Stets mehr Menschen nehmen die kostenlose Rechtshilfe in Anspruch. Das Budget des Justizministers ist im Verhältnis aber nicht gestiegen.
Justizminister De Clerck hat eine Delegation der Anwälte empfangen.

Die Vertreterin der flämischen Anwaltskammer Kati Verstrepen sagte, dass die Qualität der geleisteten Rechtshilfe nicht mehr garantiert werden könne, wenn die Honorare weiter sinken würden. Sie bezweifele, ob man noch genügend motivierte Anwälte finden werde, um Pro-Deo-Klienten zu vertreten.
Das Gesetz über die Rechtshilfe ist zehn Jahre alt. Ziel des Gesetzes war es, die Qualität der Rechtshilfe zu verbessern, indem der Zugang vereinfacht und eine professionelle Dienstleistung angeboten wurde.

Nur 4 Euro pro Einwohner

Die Rechtshilfe wird denjenigen gewährt, die monatlich mit weniger als 865 Euro als Alleinstehender oder 1.112 Euro als Haushalt auskommen müssen. Sie gilt auch für Personen, die in einer sozial benachteiligten Situation leben, beispielsweise Asylbewerber oder Empfängern eines Eingliederungseinkommens.

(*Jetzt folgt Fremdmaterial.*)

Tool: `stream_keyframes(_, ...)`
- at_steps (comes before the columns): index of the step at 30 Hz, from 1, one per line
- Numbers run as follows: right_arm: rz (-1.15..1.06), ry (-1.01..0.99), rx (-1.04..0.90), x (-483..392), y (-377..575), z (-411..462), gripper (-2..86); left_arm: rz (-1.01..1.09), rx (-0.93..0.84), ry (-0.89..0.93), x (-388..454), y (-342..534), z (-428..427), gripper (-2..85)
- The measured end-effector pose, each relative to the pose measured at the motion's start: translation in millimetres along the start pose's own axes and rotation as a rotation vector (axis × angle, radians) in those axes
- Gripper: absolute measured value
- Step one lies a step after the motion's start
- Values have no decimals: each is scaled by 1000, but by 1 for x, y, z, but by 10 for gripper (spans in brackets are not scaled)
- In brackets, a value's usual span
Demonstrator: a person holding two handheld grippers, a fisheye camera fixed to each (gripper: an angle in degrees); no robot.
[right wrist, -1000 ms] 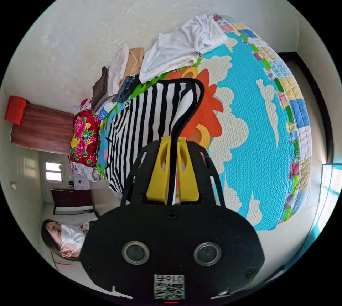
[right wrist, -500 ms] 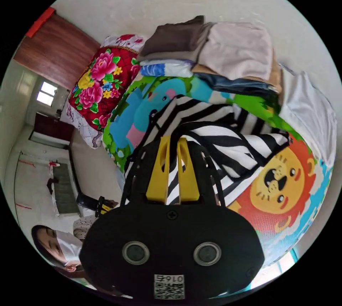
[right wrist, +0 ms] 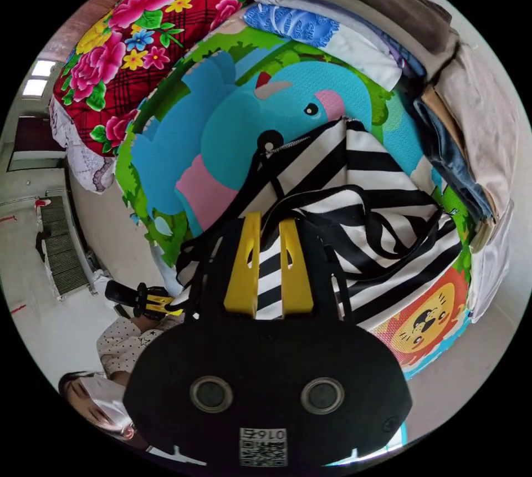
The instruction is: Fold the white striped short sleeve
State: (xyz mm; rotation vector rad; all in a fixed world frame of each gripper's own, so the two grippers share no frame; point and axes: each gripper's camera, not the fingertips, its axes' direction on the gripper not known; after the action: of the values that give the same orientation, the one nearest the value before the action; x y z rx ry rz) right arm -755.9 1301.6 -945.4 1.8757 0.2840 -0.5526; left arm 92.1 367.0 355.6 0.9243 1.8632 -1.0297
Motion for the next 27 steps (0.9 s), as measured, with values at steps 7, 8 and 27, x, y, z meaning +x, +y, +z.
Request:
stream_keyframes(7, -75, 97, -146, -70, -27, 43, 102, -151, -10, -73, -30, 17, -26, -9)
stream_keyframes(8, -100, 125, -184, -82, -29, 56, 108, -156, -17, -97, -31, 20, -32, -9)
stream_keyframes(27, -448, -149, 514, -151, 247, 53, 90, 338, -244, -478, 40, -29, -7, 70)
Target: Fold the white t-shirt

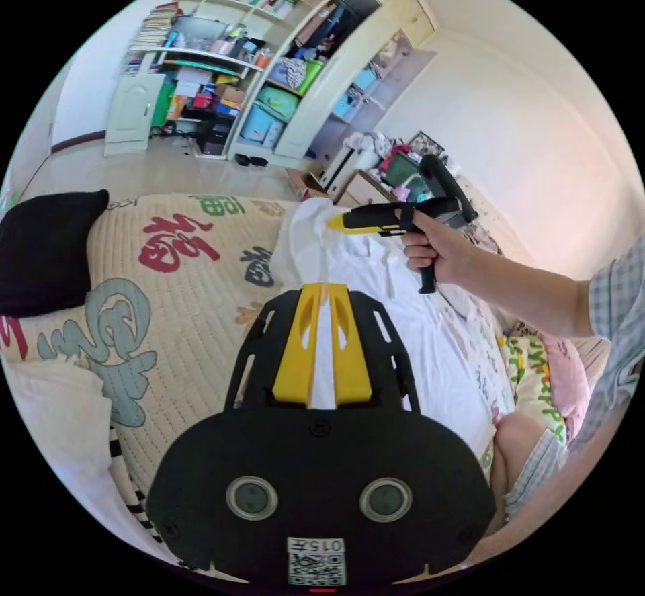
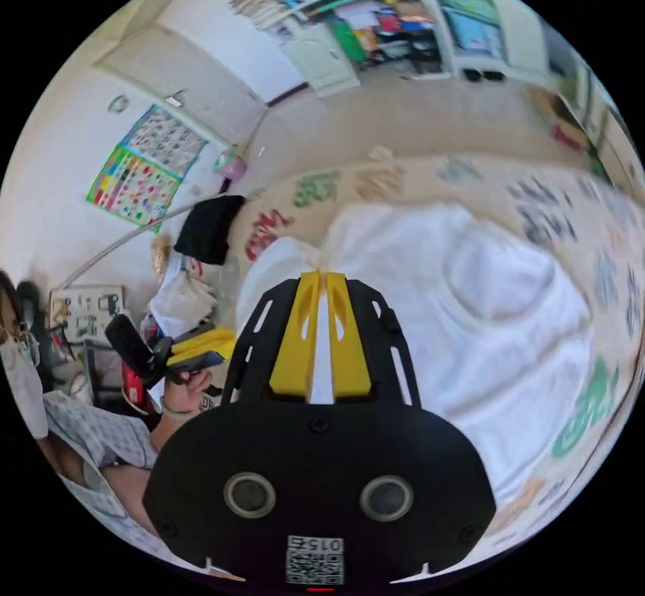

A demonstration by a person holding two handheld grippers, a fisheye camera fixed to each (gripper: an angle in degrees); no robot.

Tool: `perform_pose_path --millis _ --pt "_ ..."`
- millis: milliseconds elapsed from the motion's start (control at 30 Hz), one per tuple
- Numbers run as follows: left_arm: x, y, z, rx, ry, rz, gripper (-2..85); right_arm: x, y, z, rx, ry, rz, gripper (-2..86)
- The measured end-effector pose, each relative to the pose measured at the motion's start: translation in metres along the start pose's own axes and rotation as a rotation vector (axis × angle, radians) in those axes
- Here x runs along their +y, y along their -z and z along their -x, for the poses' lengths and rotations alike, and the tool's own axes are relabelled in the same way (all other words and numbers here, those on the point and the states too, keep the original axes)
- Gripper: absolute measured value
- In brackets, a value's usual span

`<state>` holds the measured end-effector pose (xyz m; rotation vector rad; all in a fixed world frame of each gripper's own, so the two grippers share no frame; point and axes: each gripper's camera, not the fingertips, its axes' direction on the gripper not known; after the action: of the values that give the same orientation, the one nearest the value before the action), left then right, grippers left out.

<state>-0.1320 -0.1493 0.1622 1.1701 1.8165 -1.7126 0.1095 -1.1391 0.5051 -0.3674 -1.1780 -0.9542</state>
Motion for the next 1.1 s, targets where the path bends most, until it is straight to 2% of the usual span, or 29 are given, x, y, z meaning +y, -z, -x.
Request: perform_pose_path --millis 100,167,333,400,467,633,733,833,1000,1100 --pt "0.017 -0.025 -0.031 -0.018 -0.047 0.125 5.8 0.057 0.019 -0.08 -0.007 -0.273 0.034 5.5" --pt "0.021 -0.029 -0.039 -0.021 -0.024 0.122 7.3 0.073 0.034 -0.098 -0.034 -0.311 -0.01 7.1" --pt "0.013 -0.046 -0.064 -0.048 -0.036 0.141 8.0 0.051 0.036 -0.078 0.042 -0.183 -0.026 10.3" --pt "0.012 -0.07 -0.081 -0.106 -0.08 0.216 5.9 0.03 0.015 -0.071 0.005 -0.142 0.06 7.5" --pt "0.016 -0.089 -0.089 -0.162 -0.105 0.277 2.2 0.021 0.007 -0.069 0.086 -0.154 0.12 4.4" --pt "0.022 -0.074 -0.113 -0.154 -0.142 0.214 1.1 0.044 0.046 -0.063 0.0 -0.083 0.041 2.6" --pt "0.031 -0.089 -0.12 -0.153 -0.155 0.297 3.4 0.067 0.048 -0.072 0.042 -0.075 0.156 3.9" --pt "0.032 -0.09 -0.117 -0.095 -0.102 0.283 5.6 0.076 0.06 -0.076 0.066 -0.079 0.172 5.9" --pt "0.015 -0.076 -0.086 -0.086 0.079 0.162 8.0 0.039 0.09 -0.067 0.031 -0.025 0.012 8.0" --pt "0.012 -0.101 -0.069 -0.098 0.147 0.164 5.1 0.005 0.069 -0.055 0.077 0.026 0.067 7.7"
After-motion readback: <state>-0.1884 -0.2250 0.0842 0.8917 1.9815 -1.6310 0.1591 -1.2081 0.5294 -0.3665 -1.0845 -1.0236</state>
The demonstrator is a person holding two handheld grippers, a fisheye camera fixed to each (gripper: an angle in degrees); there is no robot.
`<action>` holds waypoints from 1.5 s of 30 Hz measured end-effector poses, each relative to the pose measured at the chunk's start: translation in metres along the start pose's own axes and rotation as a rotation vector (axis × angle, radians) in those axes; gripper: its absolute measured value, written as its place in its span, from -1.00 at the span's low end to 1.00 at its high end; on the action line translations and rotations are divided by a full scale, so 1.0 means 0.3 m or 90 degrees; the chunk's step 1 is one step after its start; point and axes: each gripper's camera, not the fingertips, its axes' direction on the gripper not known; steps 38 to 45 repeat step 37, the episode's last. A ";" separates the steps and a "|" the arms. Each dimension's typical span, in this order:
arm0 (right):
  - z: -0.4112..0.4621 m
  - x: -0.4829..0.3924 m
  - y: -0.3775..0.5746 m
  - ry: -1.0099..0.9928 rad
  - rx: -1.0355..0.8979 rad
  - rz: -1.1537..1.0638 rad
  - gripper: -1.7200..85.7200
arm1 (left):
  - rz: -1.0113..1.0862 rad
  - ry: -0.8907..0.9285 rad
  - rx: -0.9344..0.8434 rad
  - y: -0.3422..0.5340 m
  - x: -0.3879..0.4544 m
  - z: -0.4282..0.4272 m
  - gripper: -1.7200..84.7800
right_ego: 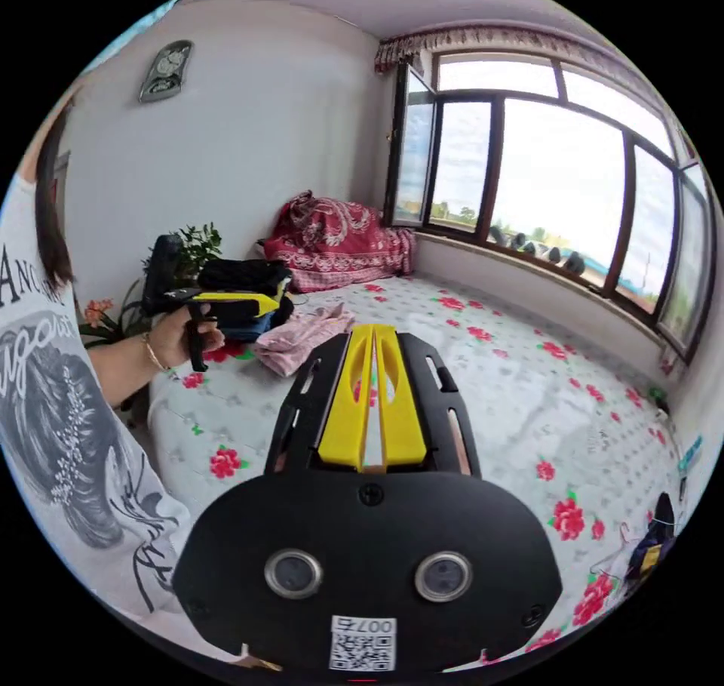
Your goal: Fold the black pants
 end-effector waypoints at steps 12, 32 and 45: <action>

Die Anwälte fordern jetzt eine Refinanzierung der Rechtshilfe. Sie fordern vom Staat, dass er die Bruttoentschädigung zumindest auf 24,28 Euro pro Punkt belässt.

In Bezug auf die Rechtshilfe ist Belgien mit vier Euro pro Einwohner eines der Schlusslichter. In England werden 56 Euro pro Einwohner, in den Niederlanden immerhin noch 20 Euro pro Einwohner aufgewendet.